Benefits of Interval Training
- Enhanced endurance- Interval training teaches your heart to pump more blood to your muscles and your muscles to extract oxygen more efficiently, making all of your other workouts more manageable.
- Workouts that are more efficient and faster – Interval workouts are wonderful time savers if you don’t have much time. They help you to get a lot done in a short amount of time. This is the type of workout to be burned to if you want to be able to get in and out of the gym quickly. The full session can be completed in as little as 15-20 minutes.
- Injury and overtraining risks are reduced – When compared to longer workouts, you may be able to avoid injuries or overdoing it since you vary the degree of activity during your workout.
- Weight reduction – Studies demonstrate that interval training, even at a low level, can burn more fat and continue to burn calories even after the workout is finished.
- The Pleasure Factor – Interval workouts are less monotonous and dull than other workouts because they provide more variety.
- Warm-up by jogging for 5 minutes at a 5/10 effort level.
- Work interval: Run for 90 seconds at a high intensity (8/10 effort).
- Jog for 3 minutes at an easy 5/10 effort as a recovery interval.
- Intervals should be repeated a total of four times.
- Cooldown by walking for 5 minutes at a leisurely pace.
More examples of Interval Training
Interval Training: Common examples
The exercises in the following list demonstrate how easily interval training programs can be modified to fit most sports or activities. Specific training responses may be produced by varying the intensity and duration of work intervals, as well as the length of rest periods.
Skipping rope is a low-cost and quick approach to improve general fitness. It can increase physical strength, endurance, balance, agility, and burn calories in addition to increased cardiovascular fitness.
Sprint for 30 seconds drills enhance aerobic capacity and fitness in a fraction of the time it takes to do extended, sluggish exercise. For example, you could run at a steady pace and it would take your body 20-30 minutes to be at max capacity (depending upon your ability) or you could go all out and reach your hearts max capacity within literally seconds.
Sprint and speed workout drills are beneficial to any sport because they combine speed and endurance. Start only after three months of continuous athletic exercise and after you’ve attained a fitness level where you can run for 20-30 minutes at a time.
Exercises with explosive intensity, another technique to gain strength and power. Elite athletes use it in sports like sprinting and leaping that need quick bursts of maximal exertion in a short length of time.

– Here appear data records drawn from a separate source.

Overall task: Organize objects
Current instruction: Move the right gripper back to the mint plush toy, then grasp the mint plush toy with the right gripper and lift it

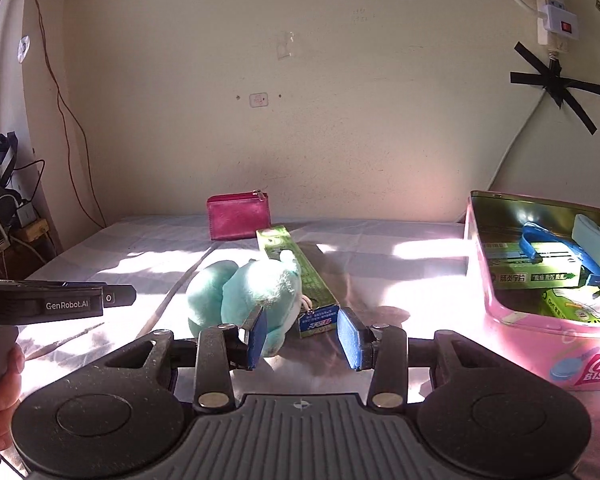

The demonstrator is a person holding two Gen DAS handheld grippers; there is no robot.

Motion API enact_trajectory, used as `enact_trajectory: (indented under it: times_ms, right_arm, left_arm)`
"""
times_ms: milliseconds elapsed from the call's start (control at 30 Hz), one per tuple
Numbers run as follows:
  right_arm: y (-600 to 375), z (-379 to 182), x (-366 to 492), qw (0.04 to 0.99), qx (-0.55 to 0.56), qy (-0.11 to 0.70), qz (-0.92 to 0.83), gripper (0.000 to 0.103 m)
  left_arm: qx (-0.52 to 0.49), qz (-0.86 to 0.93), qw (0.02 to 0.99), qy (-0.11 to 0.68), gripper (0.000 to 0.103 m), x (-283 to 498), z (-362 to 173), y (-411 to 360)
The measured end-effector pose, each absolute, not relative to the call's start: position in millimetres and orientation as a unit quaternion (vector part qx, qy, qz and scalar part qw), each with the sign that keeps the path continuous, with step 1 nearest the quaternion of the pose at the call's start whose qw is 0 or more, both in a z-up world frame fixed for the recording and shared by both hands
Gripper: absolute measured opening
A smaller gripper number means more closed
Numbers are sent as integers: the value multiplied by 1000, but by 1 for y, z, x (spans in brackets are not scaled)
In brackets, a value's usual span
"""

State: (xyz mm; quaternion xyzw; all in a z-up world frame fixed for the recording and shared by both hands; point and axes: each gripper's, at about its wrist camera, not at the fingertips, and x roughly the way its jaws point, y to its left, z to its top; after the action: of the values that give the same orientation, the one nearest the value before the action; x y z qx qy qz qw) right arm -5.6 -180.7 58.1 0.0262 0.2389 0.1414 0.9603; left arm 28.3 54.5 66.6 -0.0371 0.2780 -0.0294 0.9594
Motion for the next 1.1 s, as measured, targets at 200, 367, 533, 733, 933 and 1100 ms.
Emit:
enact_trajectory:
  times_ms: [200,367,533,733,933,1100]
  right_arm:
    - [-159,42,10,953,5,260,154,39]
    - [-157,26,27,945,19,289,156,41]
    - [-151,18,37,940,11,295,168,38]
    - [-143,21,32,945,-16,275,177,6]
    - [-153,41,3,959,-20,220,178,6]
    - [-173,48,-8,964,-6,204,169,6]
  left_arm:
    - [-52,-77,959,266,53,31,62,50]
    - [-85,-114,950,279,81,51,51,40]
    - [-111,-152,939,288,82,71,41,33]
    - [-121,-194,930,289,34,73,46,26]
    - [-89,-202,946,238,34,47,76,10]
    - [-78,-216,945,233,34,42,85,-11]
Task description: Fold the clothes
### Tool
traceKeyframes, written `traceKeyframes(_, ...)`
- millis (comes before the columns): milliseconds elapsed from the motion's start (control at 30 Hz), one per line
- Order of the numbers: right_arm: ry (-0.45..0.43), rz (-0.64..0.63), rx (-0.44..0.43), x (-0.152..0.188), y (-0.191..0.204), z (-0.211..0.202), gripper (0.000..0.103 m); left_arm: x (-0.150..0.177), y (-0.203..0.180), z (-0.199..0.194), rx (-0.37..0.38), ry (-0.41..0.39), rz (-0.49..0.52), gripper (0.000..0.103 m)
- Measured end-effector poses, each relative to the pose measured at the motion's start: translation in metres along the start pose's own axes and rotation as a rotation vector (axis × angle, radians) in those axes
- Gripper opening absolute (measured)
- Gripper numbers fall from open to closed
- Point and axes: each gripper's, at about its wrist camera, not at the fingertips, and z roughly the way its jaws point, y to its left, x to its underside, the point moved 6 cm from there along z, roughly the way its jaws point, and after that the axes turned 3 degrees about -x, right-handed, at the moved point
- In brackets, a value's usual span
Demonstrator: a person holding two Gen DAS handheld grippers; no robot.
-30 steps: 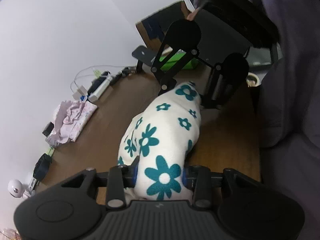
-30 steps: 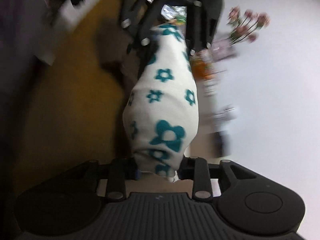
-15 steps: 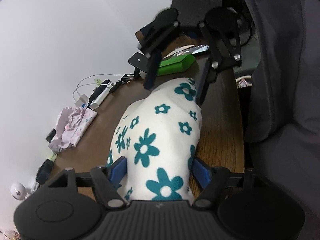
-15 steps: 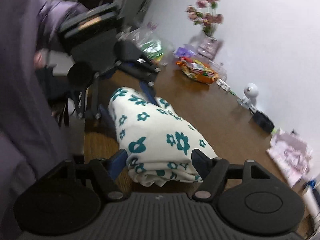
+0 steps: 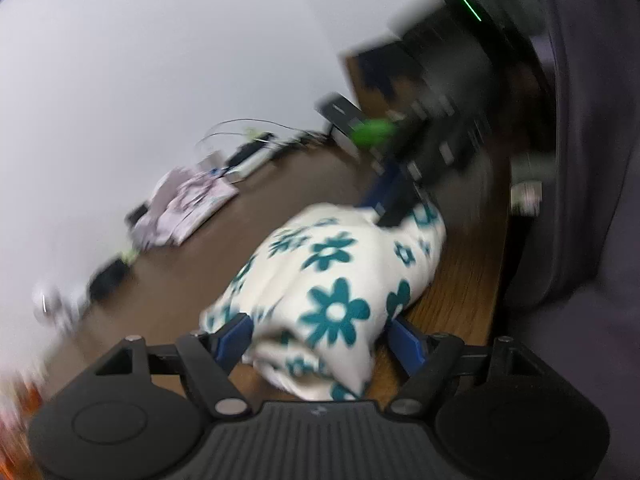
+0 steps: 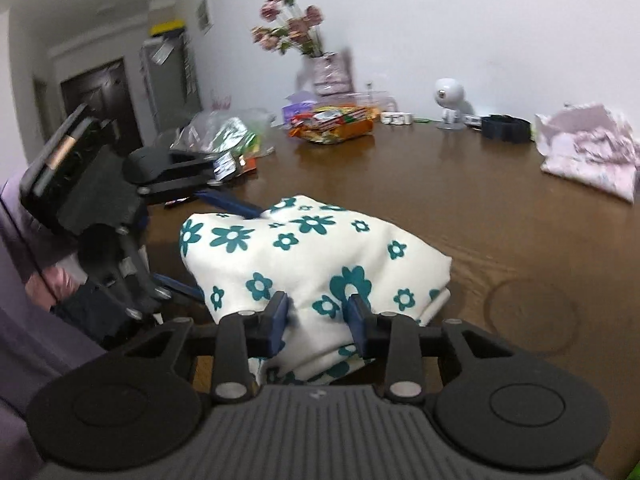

Agility drills help players enhance their coordination, speed, power, and sports abilities. These activities also aid in the development of foot speed and the refinement of sports techniques.
Shuttle runs are a common agility and speed practice used by players who participate in stop-and-start sports including basketball, football, hockey, and tennis.
Stair running is a high-intensity workout that improves speed, power, and cardiovascular fitness. Quickness, foot speed, and a good sprint exercise make this a wonderful addition to any agility training programme.
Plyometric jumping exercises improve athletic power (strength and speed), coordination, and agility for superior sports performance.
Tuck jumps are easy workouts that enhance an athlete’s vertical leap by increasing agility and dynamic power. Used to improve vertical, high, box, and long jump skills.